[Opening Data shown section]

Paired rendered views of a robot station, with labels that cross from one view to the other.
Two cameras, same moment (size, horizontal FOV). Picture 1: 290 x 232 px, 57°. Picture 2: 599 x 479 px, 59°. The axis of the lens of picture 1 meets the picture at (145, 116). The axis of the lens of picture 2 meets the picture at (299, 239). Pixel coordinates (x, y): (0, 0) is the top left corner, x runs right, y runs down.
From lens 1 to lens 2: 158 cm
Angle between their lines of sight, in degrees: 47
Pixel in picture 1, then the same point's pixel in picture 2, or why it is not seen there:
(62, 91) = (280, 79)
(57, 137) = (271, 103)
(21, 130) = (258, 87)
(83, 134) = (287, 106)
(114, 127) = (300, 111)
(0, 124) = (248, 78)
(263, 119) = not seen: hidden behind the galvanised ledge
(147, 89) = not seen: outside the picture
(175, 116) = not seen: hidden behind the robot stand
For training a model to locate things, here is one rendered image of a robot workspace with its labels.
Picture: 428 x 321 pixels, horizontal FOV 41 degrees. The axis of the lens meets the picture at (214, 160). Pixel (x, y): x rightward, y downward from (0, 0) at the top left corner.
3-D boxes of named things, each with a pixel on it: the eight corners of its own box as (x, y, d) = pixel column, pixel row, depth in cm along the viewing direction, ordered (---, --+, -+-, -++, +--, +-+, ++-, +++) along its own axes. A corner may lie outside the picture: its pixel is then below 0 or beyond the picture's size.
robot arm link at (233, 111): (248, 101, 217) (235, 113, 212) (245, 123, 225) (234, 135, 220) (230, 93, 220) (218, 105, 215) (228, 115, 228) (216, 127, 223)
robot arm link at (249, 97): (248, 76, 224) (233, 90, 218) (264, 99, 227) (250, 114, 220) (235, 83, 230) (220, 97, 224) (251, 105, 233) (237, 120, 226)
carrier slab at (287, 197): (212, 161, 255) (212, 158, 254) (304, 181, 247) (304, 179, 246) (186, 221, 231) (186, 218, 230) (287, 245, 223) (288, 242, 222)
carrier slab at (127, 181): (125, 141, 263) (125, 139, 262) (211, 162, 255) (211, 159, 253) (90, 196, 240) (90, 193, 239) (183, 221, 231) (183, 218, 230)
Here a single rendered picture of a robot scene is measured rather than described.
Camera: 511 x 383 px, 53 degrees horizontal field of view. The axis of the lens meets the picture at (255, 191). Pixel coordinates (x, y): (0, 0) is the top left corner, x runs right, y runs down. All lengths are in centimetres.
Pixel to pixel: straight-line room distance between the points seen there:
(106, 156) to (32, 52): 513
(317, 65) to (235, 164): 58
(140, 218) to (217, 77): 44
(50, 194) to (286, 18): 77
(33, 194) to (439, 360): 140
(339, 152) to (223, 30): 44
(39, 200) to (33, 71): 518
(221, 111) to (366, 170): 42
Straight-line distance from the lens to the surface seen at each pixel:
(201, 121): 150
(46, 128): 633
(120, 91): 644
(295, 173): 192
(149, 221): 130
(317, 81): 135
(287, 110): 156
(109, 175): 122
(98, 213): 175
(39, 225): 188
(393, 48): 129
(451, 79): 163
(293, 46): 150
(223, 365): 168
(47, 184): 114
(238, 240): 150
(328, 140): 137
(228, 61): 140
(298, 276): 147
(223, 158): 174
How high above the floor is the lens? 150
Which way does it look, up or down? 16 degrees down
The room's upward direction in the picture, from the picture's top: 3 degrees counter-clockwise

[Closing Data shown section]

Task directions =
Scan the records above for the lines holding "From lens 1 to lens 2: 158 cm" and "carrier slab at (287, 197): (212, 161, 255)". Transcribe those two and every line between them word for word, and no others.

Result for this exercise =
From lens 1 to lens 2: 158 cm
Angle between their lines of sight, in degrees: 47
Pixel in picture 1, then the same point's pixel in picture 2, or why it is not seen there:
(62, 91) = (280, 79)
(57, 137) = (271, 103)
(21, 130) = (258, 87)
(83, 134) = (287, 106)
(114, 127) = (300, 111)
(0, 124) = (248, 78)
(263, 119) = not seen: hidden behind the galvanised ledge
(147, 89) = not seen: outside the picture
(175, 116) = not seen: hidden behind the robot stand
For training a model to locate things, here is one rendered image of a robot workspace with its labels.
Picture: 428 x 321 pixels, horizontal FOV 41 degrees. The axis of the lens meets the picture at (214, 160). Pixel (x, y): x rightward, y downward from (0, 0) at the top left corner.
3-D boxes of named things, each with a pixel on it: the eight corners of its own box as (x, y, d) = pixel column, pixel row, depth in cm along the viewing direction, ordered (---, --+, -+-, -++, +--, +-+, ++-, +++) along its own axes. A corner may lie outside the picture: its pixel is then below 0 or beyond the picture's size.
robot arm link at (233, 111): (248, 101, 217) (235, 113, 212) (245, 123, 225) (234, 135, 220) (230, 93, 220) (218, 105, 215) (228, 115, 228) (216, 127, 223)
robot arm link at (249, 97): (248, 76, 224) (233, 90, 218) (264, 99, 227) (250, 114, 220) (235, 83, 230) (220, 97, 224) (251, 105, 233) (237, 120, 226)
carrier slab at (287, 197): (212, 161, 255) (212, 158, 254) (304, 181, 247) (304, 179, 246) (186, 221, 231) (186, 218, 230) (287, 245, 223) (288, 242, 222)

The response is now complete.